Turkey featured a men's national team in beach volleyball that competed at the 2018–2020 CEV Beach Volleyball Continental Cup.

Handball
Yeliz Özel from Ankara is a Turkish handballer considered to be one of the world's best playmakers from women's handball of its time.

Athletics

Athletics is another fast improving sport. Süreyya Ayhan set the 1500m world record in 2003 and Elvan Abeylegesse set a new 5000m record in 2004. In 2010 European Athletics Championships Alemitu Bekele and Elvan Abeylegesse won gold and silver medals respectively in Women's 5000 metres and Elvan Abeylegesse also won gold medal in Women's 10000 metres. Nevin Yanıt won first European Championship in a sprint race for Turkey by winning gold in Women's 100 metres hurdles. In 2011 European Athletics Indoor Championships Kemal Koyuncu won silver in Men's 1500 metres and Halil Akkas won bronze in Men's 3000 metres. In 2017, Ramil Guliyev of Fenerbahçe won Turkey's first ever gold medal in the men's 200 metre race at the 2017 World Championships, being the second white athlete in history to achieve this feat.

Beach handball
2010 Beach Handball World Championships were held between June 23–27 in Antalya. The Turkish national team won twice the silver medal at the World Championships in 2004 and 2006, and the bronze medal in 2010. The Turkish women's national team also won the silver medal at the 2004 World Championships.

Fencing
Turkey hosted the 2009 World Fencing Championships held from September 30 to October 8 in Antalya.

Fishing
Fishing cannot be done from any boat without a license, even if you're an amateur. You must apply to have one by submitting some I.D. cards and paying a fee 150 Turkish Lira for two years. Details concerning fishing zones, the minimum sizes of fish that can be caught, and the numbers of fish that can be caught per person can be obtained from the Department of Fisheries at the Ministry of Agriculture and Rural Affairs. Aegean and Mediterranean seas are rich fishing areas.

Flying

Plane gliding, hang gliding, parachuting, paragliding and single engine flights are catered for as well as services that provide instruction courses. Best areas are Fethiye, Eskişehir, Pamukkale, and Istanbul.

Motorsports
Motorsports have become popular recently, especially following the inclusion of the Rally of Turkey to the FIA World Rally Championship calendar in 2003, and the inclusion of the Turkish Grand Prix to the Formula One racing calendar in 2005. Other important annual motorsports events which are held at the Istanbul Park racing circuit include the MotoGP Grand Prix of Turkey, the FIA World Touring Car Championship, the GP2 Series and the Le Mans Series. From time to time, Istanbul and Antalya also host the Turkish leg of the F1 Powerboat Racing championship; while the Turkish leg of the Red Bull Air Race World Series, an air racing competition, takes place above the Golden Horn in Istanbul. Surfing, snowboarding, skateboarding, paragliding and other extreme sports are becoming more popular every year.
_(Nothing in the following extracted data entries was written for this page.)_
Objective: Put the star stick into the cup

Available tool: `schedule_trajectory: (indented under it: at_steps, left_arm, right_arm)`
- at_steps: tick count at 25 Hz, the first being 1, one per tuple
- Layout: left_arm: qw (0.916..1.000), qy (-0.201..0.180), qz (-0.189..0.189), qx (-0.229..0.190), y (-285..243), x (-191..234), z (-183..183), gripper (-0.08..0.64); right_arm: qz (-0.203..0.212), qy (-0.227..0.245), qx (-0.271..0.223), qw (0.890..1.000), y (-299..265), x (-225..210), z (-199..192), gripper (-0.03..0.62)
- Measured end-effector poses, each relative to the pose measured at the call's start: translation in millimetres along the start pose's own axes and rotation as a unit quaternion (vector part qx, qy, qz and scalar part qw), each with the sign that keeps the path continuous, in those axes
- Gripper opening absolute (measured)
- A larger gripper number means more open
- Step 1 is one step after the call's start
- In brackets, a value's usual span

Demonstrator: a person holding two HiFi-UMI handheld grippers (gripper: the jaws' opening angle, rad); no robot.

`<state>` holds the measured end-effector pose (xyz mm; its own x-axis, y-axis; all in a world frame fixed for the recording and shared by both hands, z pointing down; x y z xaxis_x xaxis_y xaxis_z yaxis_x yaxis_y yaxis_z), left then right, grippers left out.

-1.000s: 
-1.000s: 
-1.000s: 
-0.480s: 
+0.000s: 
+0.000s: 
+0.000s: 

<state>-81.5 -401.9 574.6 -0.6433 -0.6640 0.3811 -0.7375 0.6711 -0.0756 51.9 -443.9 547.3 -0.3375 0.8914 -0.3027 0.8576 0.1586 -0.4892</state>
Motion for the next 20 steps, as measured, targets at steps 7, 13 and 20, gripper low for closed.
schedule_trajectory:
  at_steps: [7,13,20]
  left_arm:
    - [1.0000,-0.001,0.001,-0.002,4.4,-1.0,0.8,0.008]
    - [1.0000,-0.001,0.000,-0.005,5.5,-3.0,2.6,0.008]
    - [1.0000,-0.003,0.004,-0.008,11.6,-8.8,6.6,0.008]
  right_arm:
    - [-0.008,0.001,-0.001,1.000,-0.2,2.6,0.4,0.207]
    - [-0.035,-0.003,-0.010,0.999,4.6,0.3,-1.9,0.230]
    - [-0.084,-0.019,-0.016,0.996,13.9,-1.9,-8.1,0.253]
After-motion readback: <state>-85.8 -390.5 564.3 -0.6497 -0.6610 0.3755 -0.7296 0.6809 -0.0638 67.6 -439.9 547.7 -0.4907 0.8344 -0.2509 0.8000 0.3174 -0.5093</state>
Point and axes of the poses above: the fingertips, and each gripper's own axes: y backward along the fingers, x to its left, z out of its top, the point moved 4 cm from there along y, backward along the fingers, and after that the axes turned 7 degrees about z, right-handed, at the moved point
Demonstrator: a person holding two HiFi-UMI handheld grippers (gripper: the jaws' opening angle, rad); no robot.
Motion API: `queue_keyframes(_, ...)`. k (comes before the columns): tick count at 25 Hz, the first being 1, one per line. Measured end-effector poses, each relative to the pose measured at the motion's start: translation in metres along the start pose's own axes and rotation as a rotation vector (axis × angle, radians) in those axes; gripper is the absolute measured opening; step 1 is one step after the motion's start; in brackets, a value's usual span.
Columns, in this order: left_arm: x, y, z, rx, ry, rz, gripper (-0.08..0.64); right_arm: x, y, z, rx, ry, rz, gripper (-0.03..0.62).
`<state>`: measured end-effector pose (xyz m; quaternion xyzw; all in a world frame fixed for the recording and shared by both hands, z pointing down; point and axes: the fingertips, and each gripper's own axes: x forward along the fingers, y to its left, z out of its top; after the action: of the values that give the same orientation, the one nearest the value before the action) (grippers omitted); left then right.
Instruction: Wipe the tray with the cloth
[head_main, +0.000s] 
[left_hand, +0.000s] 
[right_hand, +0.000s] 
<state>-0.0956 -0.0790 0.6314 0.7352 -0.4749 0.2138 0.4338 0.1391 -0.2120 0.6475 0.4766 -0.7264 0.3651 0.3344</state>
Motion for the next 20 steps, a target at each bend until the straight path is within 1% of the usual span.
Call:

The track located at Istanbul has a seating capacity of 155,000 people (biggest in Europe), is just over 5,340 m long and  runs anti-clockwise. The track was designed by Hermann Tilke, designer of the Sepang, Bahrain and Shanghai tracks.
GP2 series also include a Turkish Team (Petrol Ofisi FMS International) and a Turkish Driver, Jason Tahincioglu.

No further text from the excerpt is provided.